Pavel Klinichev (Павел Евгеньевич Клиничев; born 1974) is a Russian conductor.

==Biography==
Klinichev was born in Moscow and graduated from its Conservatory in 2000. In 2001 he became the Bolshoi Theatre conductor and by 2002 became its music director. The same year he conducted dramatic opera of Marice Jarre called Notre-Dame de Paris which used choreography by Roland Petit. In 2006 he was a conductor Dmitri Shostakovich's The Golden Age and next year conducted Le Corsaire following by Cesare Pugni's Esmeralda in 2009 and Johann Sebastian Bach's Passacaglia in 2010. Besides international operas he also conducted national ones such as both Yekaterinburg based The Tsar's Bride and Swan Lake and Romeo and Juliet in Rostov-on-Don. Other national operas that were conducted by him included both Ruggero Leoncavallo's Pagliacci and Eugene Onegin of Tchaikovsky in Astrakhan.

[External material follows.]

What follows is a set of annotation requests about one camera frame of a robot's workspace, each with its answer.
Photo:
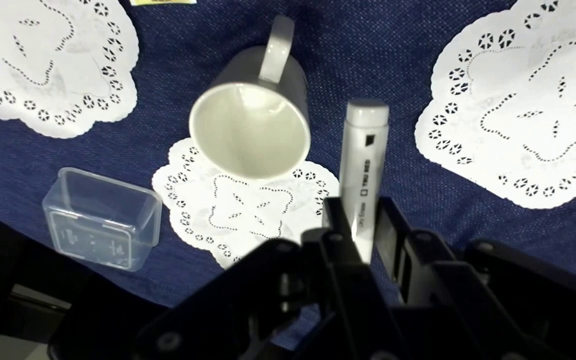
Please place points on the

He also took part in conducting of Bolshoi Theatre opera, ballet and orchestra as well as Saint Petersburg Philharmonic Orchestra. Beside Russian orchestras he also was a conductor of French operas such as the Palais Garnier Metropolitan Opera, and Royal Opera House. Besides those, he conducted at the John F. Kennedy Center for the Performing Arts and Californian Orchestra of the West as well as both Chinese National Centre for the Performing Arts and Japanese Bunka Kaikan as well as Italian La Scala. As of now, he have recorded both CD and DVD of Bolshoi Chamber Orchestra and published it under Decca Recordslabel. Currently he is a teacher at the Moscow Conservatory and since 2010 works as a chief conductor of the Yekaterinburg Opera Theatre.